Named in the complaint were AltaVista, AOL Time Warner, Direct Hit Technologies, iWon, LookSmart, Microsoft and Terra Lycos.

AltaVista's Emanuel countered that the company has received no direct complaints from its customers over its paid search results, adding that the paid results are clearly labeled. A link from the sponsored search results lists the source of partner sites such as GoTo.com, he said.

"We maintain a high standard of integrity and relevance with our search results," he said. "The Web community is usually very vociferous when it comes to voicing complaints, and that has not been an issue for us. We think that's very telling."

A history of false hopes
Regardless of how the charges play out, the criticism underscores the long journey AltaVista has traveled from its roots as a search technology innovator that was once held up as the gold standard by purists.

The company was originally created by engineers at Digital Equipment, which was acquired by Compaq Computer. AltaVista was created in 1995 as part of a showcase of Digital's computer hardware. Once available on the nascent World Wide Web, AltaVista quickly became a favorite among early Internet adopters as a fast, comprehensive way to find Web site information.

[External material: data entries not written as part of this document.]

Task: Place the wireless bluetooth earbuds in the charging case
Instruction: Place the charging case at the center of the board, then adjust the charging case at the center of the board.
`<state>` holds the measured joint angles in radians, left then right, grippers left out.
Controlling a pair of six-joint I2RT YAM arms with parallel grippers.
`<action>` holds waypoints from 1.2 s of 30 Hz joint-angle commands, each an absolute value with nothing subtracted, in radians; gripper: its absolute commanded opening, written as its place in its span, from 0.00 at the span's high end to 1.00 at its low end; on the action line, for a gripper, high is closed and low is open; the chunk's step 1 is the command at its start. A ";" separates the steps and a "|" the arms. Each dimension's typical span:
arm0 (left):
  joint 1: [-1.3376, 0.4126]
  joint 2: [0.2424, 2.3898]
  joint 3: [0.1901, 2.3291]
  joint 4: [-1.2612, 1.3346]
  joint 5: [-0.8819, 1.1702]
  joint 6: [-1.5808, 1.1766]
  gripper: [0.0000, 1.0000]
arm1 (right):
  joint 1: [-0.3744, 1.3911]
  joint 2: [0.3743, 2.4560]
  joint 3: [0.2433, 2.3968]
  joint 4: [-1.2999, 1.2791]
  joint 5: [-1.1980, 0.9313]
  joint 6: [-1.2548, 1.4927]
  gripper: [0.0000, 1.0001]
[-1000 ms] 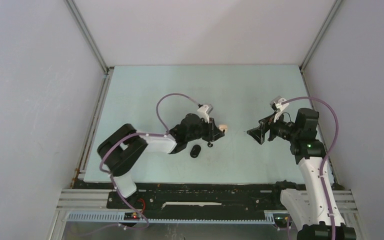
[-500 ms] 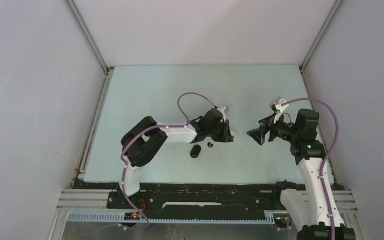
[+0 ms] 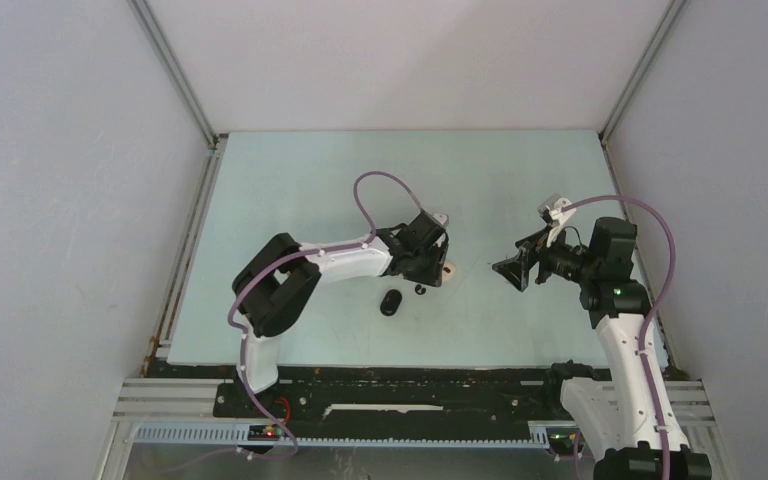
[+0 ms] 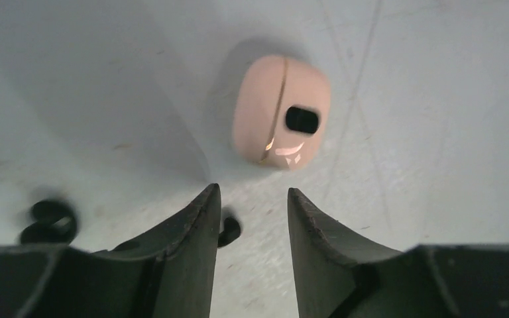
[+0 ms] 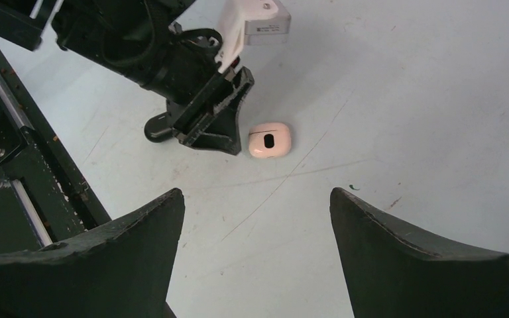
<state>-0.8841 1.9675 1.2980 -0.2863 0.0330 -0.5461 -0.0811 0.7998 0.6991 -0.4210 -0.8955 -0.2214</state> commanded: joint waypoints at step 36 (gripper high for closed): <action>-0.955 1.659 0.931 -0.353 -0.206 -0.423 0.54 | -0.008 0.811 0.707 -0.453 -0.903 -0.316 0.15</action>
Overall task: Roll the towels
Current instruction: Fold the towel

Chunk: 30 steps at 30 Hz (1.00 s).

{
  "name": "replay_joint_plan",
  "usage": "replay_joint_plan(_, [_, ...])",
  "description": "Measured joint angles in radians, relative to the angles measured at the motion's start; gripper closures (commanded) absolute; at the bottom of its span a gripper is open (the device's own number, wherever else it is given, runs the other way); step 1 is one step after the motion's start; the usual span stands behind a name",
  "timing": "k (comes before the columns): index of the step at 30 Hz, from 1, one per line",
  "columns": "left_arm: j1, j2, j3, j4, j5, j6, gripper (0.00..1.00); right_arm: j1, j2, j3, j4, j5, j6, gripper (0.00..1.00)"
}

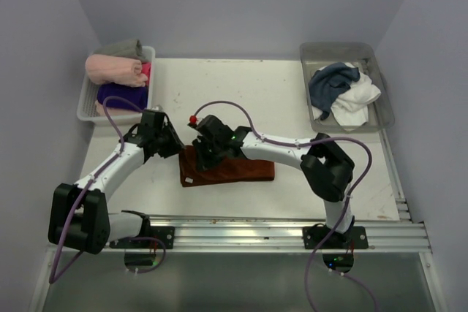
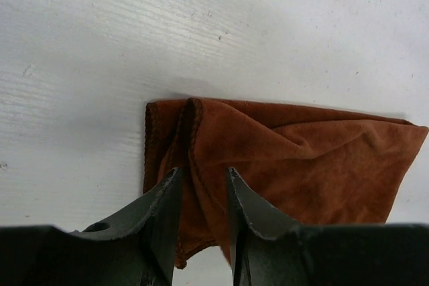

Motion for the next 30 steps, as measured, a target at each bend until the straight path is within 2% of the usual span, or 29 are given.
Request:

In 1998, Compaq acquired Digital and then decided to spin off AltaVista as a way to tap the Internet stock market that was heated up. While revamping AltaVista, Compaq decided to sell the company to Internet investment company CMGI.

CMGI viewed AltaVista as an audience driver for its many Net holdings and investments. CMGI poured more than $100 million into the company and relaunched it as a Web portal that would boldly distinguish itself from others in an already crowded and cutthroat market.

Then, in 2000, fate dealt AltaVista another blow. Just a week before going public, the Internet bubble sprang its first leak as tech stocks plummeted down for the count. AltaVista eventually scrapped plans to go public and then went through rounds of layoffs and an overall restructuring of the business.

During this period of confusion, one company emerged to overtake AltaVista in its own race.

In 1998, two Stanford University computer science graduate students Larry Page and Sergey Brinn launched Google, a Web search engine that uses "link analysis" to provide query results. The technology ranks Web pages depending on how often they are cited and how many other sites are linked to it. The ranking system then allows it to present more relevant results, the company claims.

Google has surged in popularity and accolades. Consumers and techies alike have sung Google's praises for its speed and sparse design. Other Web portals such as Yahoo and Netscape have incorporated Google into their own search engines.

For his part, Emanuel says Google learned its minimalist tricks from AltaVista, which he says has long promoted its search tool in a spare yellow box. In pulling back from its broader portal plans earlier this year, he contends, the company was merely returning to its core competence.

"This is a strategy we can play at and win," he said.